In this paper, we propose a new framework to analyze the temporal dynamics of the emotional stimuli. For this framework, both electroencephalography signal and visual information are of great importance. The fusion of visual information with brain signals allows us to capture the users’ emotional state. Thus we adopt previously proposed fuzzy-GIST as emotional feature to summarize the emotional feedback. In order to model the dynamics of the emotional stimuli sequence, we develop a recurrent neuro-fuzzy network for modeling the dynamic events of emotional dimensions including valence and arousal. It can incorporate human expertise by IF-THEN fuzzy rule while recurrent connections allow the fuzzy rules of network to see its own previous output. The results show that such a framework can interact with human subjects and generate arbitrary emotional sequences after learning the dynamics of an emotional sequence with enough number of samples.

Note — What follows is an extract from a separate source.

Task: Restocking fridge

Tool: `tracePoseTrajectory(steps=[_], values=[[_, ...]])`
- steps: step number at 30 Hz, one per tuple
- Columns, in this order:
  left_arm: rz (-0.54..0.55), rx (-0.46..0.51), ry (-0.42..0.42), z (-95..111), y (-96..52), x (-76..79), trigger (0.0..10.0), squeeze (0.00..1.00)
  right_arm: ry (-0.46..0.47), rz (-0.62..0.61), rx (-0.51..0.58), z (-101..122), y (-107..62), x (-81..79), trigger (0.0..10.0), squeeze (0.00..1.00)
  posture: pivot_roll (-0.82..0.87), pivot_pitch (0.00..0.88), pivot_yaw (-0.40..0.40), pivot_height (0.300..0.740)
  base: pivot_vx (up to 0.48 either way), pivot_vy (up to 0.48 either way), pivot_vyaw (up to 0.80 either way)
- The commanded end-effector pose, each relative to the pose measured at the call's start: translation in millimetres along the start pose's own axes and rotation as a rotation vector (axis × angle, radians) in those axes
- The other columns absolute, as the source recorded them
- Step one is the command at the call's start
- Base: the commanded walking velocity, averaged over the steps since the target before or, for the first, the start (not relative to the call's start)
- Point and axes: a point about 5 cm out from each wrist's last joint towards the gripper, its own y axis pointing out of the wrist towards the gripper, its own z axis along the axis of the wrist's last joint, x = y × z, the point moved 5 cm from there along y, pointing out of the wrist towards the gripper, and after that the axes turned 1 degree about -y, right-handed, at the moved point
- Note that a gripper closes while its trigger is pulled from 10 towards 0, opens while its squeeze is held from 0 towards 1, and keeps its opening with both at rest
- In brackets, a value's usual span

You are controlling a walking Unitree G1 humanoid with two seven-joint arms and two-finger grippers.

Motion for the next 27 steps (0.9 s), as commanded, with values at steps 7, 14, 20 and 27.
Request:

机译:在本文中,我们提出了一个新的框架来分析情绪刺激的时间动态。对于此框架,脑电图信号和视觉信息都非常重要。视觉信息与大脑信号的融合使我们能够捕获用户的情绪状态。因此,我们采用先前提出的模糊GIST作为情感特征来总结情感反馈。为了对情绪刺激序列的动力学建模,我们开发了一个递归神经模糊网络,用于对情绪维(包括价和唤醒)的动态事件进行建模。它可以通过IF-THEN模糊规则来整合人类的专业知识,而循环连接可以使网络的模糊规则看到自己的先前输出。结果表明,在学习了足够数量的样本的情绪序列动态之后,这样的框架可以与人类对象交互并生成任意的情绪序列。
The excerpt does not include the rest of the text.